Miss Wright cannot know the way time folds in on her when she thinks of those days, when her family was together under one roof and free for the first time. Miss Melissa will never forget them, no matter how long she lives.

From Hazard, Kentucky comes Prof. Karl Walker, a former pupil of Melissa.

Berea Citizen newspaper; June 29, 1944

Miss Melissa is tired now but happy to see one of her best Sunday school students. Karl Walker attended the Kentucky Normal and Industrial Institute for Colored Persons in Frankfort, and now he is the principal at Liberty High School in Hazard. 

Miss Melissa thinks of those early days of Berea College when Rev. Fee made sure there were classes for younger children, and those who had not been able to attend school before the Civil War. He insisted that Negro and white children learn side by side. At one point, the white parents refused and took their children home, but Reverend Fee said it was up to them. After a while, the white children came back, and everyone got along just fine.  

Her parents had seen to it that all of their children, except the eldest, who was already out and on his own, attended school. She will always remember the day in 1894 when her sister, Matilda, learned she had passed the exam for her teacher certification. Her name was in a list printed in the Richmond newspaper, and Miss Melissa cut it out and slipped it in her Bible.

In 1904, Kentucky passed the Day Law, making it illegal for both races to attend the same school. Senator Carl Day, who proposed the law, said it was for the purpose of “preventing the contamination of the white children of Kentucky.”

The Berea College trustees chose to admit only whites and to assist the current Negro students with financial aid to go to other schools. Plans were made to open a college for Negro students near Berea, but that turned out to be more difficult than expected.

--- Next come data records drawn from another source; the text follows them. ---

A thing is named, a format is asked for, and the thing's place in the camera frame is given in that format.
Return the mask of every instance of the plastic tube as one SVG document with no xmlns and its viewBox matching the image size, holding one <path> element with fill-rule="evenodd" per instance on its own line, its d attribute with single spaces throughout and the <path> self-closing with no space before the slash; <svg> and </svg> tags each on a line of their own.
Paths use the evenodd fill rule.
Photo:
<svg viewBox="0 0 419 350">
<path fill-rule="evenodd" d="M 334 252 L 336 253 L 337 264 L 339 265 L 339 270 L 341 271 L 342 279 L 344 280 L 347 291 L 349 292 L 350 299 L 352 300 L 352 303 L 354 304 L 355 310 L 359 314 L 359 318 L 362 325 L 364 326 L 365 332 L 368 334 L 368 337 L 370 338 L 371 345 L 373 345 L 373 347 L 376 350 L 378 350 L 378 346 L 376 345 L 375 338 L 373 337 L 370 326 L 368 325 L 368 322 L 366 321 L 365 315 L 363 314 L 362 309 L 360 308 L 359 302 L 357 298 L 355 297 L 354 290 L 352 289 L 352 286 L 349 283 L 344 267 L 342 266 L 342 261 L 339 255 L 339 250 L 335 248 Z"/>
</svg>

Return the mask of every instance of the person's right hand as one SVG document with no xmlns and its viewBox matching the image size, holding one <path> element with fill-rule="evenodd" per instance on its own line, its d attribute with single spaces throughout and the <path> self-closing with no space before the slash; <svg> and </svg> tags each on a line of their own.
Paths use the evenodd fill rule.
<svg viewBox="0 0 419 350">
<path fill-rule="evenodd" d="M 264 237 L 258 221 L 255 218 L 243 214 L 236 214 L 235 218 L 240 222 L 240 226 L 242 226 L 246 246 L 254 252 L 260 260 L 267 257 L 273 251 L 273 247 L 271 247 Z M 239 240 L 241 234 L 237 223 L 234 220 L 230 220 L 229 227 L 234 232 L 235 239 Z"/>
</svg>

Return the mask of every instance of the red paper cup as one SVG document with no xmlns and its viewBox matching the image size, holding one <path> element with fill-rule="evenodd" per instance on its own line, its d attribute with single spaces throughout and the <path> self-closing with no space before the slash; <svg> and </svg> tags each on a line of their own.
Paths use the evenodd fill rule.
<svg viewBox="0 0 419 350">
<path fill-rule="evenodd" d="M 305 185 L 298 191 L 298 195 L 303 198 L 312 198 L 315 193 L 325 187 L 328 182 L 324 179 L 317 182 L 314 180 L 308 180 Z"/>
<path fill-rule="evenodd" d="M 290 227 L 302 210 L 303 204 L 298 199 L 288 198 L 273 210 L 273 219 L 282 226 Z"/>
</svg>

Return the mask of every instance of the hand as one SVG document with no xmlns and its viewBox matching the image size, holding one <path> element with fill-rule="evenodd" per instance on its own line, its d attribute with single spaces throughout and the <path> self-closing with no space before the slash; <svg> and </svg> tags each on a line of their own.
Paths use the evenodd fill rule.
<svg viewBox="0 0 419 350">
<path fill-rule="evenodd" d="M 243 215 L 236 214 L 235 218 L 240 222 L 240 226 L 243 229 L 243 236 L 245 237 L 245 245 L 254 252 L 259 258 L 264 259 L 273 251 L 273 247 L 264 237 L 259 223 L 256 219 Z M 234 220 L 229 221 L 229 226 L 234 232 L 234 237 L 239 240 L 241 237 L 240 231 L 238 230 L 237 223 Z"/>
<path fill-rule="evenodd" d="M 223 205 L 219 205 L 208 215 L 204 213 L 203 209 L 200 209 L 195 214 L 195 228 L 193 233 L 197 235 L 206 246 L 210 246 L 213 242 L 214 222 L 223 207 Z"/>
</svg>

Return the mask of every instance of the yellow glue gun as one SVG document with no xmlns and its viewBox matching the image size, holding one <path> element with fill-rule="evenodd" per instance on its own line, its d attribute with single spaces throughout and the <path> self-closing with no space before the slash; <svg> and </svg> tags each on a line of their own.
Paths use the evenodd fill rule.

Black and white photo of Mary Elizabeth Ballard
Mary Elizabeth Ballard, ca. 1950

In the fall of 1911, Miss Melissa, her niece, Ada, and other promoters of the Lincoln Institute for Colored Youth took the early train 92 miles away to the farm where the institute was being built. After a picnic dinner, they spent nearly four hours touring the buildings that had been completed, and the others that were under construction, a total of nine in all. It was a long, hot day, but they all came back to Berea satisfied with the progress. They signed a letter to the newspaper saying so. The Institute opened 13 months later, eight years after the Day Law was passed. Now, 32 years later, it is still a fine school, but a college program has yet to be added.

At the close of the service Miss Broaddus reads an original poem.

Berea Citizen newspaper; June 29, 1944

The poem is lovely, but makes it sound like Miss Melissa has already passed, what with phrases like, “may
the gates of Heaven open.”  

When the service ends, Miss Melissa gets up more slowly than usual; she has been sitting a long time, and she has never been one to sit much. As she turns around, she sees there are no empty seats, and folks are standing in the back. She is surrounded by kith and kin. Her heart is full.


Miss Melissa lived for five more years. Just a few days before her passing, she was preparing for a Kiwanis dinner at her church. 

The next year, 1950, the Day Law was amended and, for the first time in 46 years, Black students were once again admitted to Berea College. Miss Melissa’s great-niece, Miss Mary Elizabeth Ballard, was one of those students.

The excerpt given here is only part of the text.